Task objective: Only the lines below between the ones containing "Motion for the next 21" and "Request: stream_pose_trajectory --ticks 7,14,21", inclusive, are to be reproduced, each exactly as it stands.
+++ Given data
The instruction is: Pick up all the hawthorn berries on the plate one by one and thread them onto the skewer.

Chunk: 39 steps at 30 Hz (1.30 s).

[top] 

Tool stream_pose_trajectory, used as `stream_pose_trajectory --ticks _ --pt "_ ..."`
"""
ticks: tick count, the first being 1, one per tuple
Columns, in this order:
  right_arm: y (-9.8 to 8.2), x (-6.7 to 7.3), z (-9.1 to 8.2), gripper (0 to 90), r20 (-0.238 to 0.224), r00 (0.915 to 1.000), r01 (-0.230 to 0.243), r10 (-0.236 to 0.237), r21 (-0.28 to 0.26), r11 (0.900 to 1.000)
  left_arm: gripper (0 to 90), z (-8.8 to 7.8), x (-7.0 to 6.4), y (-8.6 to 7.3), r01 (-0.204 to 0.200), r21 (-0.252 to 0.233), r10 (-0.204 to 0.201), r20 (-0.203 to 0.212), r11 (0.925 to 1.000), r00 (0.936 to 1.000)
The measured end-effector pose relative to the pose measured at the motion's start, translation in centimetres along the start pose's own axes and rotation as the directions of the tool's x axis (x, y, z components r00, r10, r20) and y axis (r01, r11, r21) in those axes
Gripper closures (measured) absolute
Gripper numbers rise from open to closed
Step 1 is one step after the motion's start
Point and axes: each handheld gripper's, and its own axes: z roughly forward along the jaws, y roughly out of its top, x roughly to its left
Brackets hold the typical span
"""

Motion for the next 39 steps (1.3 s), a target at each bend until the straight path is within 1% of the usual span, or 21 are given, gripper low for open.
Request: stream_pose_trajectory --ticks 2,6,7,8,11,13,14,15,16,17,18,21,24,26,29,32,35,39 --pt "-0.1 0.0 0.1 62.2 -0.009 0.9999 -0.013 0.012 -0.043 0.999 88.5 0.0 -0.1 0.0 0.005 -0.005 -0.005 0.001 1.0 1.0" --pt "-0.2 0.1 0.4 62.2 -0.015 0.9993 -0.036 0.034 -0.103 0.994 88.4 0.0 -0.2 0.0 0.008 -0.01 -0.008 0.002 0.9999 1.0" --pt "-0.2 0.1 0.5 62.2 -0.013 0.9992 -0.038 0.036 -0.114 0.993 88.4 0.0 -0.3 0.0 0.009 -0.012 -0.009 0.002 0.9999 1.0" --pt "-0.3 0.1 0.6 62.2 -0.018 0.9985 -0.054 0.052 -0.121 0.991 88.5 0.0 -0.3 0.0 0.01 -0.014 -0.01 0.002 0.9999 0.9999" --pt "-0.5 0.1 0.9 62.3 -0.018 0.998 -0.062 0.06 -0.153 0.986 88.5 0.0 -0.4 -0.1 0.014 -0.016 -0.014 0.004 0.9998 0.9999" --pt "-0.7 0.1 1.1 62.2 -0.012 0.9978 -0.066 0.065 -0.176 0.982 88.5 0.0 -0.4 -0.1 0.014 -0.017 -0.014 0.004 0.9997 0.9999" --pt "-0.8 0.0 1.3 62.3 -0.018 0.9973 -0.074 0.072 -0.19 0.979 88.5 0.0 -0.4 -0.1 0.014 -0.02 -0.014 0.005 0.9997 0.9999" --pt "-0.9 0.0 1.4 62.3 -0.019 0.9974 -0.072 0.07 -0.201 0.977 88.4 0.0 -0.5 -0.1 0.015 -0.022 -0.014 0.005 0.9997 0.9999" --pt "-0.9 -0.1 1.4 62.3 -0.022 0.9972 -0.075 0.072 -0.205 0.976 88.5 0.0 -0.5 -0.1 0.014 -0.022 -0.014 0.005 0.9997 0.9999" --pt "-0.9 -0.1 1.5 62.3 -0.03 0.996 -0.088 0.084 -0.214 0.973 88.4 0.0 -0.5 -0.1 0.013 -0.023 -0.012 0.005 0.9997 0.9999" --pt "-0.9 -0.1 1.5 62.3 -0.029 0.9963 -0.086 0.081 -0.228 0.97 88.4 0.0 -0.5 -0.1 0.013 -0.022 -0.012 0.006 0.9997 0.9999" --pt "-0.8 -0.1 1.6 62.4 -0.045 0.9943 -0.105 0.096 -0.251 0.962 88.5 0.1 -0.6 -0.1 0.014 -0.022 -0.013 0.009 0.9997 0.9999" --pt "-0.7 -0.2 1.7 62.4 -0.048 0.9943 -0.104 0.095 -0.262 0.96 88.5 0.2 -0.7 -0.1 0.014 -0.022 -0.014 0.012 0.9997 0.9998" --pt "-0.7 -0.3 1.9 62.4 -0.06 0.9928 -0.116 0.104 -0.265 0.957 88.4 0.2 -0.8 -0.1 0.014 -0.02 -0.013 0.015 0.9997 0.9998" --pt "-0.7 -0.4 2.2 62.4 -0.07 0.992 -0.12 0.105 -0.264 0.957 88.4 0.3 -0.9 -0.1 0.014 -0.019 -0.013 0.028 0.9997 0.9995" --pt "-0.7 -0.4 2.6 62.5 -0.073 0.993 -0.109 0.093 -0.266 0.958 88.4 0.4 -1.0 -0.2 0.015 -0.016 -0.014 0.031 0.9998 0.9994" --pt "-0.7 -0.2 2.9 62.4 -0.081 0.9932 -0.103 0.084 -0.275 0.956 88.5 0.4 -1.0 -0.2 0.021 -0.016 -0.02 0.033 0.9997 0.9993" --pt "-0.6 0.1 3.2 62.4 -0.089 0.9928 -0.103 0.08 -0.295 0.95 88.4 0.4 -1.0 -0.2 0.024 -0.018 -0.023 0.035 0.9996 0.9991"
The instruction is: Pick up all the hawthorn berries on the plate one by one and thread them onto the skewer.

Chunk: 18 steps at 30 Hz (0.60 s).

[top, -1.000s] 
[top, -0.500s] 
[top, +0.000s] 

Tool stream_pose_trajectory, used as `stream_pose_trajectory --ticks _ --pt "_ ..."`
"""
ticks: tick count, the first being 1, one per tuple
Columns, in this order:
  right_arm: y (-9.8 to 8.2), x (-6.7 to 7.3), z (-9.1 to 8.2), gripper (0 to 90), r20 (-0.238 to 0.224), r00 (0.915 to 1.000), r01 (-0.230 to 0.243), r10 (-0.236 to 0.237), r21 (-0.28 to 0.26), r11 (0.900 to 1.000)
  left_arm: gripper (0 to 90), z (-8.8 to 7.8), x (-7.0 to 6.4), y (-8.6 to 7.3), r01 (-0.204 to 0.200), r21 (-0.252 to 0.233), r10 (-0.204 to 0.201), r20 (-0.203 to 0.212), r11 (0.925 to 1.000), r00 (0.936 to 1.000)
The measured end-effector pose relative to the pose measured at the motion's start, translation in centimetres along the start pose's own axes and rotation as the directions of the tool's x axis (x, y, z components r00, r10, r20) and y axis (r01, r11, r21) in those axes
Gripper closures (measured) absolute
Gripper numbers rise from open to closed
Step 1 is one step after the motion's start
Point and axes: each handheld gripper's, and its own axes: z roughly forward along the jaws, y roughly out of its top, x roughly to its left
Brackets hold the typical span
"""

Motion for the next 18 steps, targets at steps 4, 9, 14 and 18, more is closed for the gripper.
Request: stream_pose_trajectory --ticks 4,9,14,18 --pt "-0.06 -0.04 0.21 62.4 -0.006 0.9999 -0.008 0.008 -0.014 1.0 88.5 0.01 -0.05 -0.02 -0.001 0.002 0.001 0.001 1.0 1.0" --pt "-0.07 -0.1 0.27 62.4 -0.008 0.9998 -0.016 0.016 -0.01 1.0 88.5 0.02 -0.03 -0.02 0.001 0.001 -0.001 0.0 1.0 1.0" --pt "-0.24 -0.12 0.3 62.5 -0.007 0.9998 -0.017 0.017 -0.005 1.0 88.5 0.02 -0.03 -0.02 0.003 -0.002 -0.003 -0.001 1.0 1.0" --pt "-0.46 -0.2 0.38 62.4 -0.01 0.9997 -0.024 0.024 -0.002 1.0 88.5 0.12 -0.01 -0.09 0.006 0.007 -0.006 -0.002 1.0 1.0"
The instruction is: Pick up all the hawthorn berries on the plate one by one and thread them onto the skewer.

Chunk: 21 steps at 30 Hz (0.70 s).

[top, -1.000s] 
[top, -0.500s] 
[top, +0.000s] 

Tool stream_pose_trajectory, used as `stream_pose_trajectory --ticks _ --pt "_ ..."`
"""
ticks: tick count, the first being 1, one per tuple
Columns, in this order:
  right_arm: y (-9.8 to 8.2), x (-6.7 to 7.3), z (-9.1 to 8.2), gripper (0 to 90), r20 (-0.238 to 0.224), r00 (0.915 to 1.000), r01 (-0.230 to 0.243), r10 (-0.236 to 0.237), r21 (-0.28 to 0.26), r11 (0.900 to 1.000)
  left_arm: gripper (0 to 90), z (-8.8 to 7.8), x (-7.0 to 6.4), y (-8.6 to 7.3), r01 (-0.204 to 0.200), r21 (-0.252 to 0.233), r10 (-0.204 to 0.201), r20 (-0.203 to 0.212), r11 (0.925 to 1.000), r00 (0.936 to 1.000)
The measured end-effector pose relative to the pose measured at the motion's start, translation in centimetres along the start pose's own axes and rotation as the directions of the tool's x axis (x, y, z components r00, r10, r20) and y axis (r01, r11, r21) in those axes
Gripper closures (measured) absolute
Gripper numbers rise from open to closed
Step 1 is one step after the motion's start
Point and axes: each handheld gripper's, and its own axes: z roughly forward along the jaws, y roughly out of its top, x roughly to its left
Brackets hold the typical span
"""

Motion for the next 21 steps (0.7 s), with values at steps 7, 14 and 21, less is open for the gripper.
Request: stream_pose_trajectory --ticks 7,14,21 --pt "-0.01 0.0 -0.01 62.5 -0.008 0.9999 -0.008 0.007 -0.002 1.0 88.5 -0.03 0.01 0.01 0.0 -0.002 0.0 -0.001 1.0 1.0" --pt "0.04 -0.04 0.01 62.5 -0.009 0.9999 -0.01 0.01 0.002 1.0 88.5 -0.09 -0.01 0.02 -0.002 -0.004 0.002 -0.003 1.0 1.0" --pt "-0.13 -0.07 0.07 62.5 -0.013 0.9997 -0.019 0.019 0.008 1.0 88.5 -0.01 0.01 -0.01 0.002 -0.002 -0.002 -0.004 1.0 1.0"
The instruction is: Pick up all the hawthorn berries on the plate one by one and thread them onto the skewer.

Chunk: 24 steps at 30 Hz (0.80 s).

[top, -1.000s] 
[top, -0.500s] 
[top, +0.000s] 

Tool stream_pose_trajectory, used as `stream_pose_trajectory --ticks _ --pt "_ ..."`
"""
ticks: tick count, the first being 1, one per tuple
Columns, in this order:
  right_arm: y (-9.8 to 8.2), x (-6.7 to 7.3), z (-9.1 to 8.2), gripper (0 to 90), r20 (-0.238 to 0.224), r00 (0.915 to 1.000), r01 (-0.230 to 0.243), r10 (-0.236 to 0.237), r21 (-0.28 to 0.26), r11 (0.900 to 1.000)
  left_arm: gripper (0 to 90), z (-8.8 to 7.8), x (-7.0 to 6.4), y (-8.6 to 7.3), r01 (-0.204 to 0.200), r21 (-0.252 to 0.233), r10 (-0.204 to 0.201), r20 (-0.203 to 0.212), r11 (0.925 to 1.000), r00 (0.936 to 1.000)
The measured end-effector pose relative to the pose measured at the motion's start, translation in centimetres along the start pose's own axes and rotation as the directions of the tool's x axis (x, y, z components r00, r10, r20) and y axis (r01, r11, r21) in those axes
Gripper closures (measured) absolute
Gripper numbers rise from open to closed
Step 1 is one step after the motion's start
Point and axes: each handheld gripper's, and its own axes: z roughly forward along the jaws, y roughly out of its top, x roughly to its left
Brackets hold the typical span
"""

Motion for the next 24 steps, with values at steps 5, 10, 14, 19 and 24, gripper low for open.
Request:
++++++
Output below:
Motion for the next 21 steps (0.7 s), with values at steps 7, 14 and 21, less is open for the gripper.
Request: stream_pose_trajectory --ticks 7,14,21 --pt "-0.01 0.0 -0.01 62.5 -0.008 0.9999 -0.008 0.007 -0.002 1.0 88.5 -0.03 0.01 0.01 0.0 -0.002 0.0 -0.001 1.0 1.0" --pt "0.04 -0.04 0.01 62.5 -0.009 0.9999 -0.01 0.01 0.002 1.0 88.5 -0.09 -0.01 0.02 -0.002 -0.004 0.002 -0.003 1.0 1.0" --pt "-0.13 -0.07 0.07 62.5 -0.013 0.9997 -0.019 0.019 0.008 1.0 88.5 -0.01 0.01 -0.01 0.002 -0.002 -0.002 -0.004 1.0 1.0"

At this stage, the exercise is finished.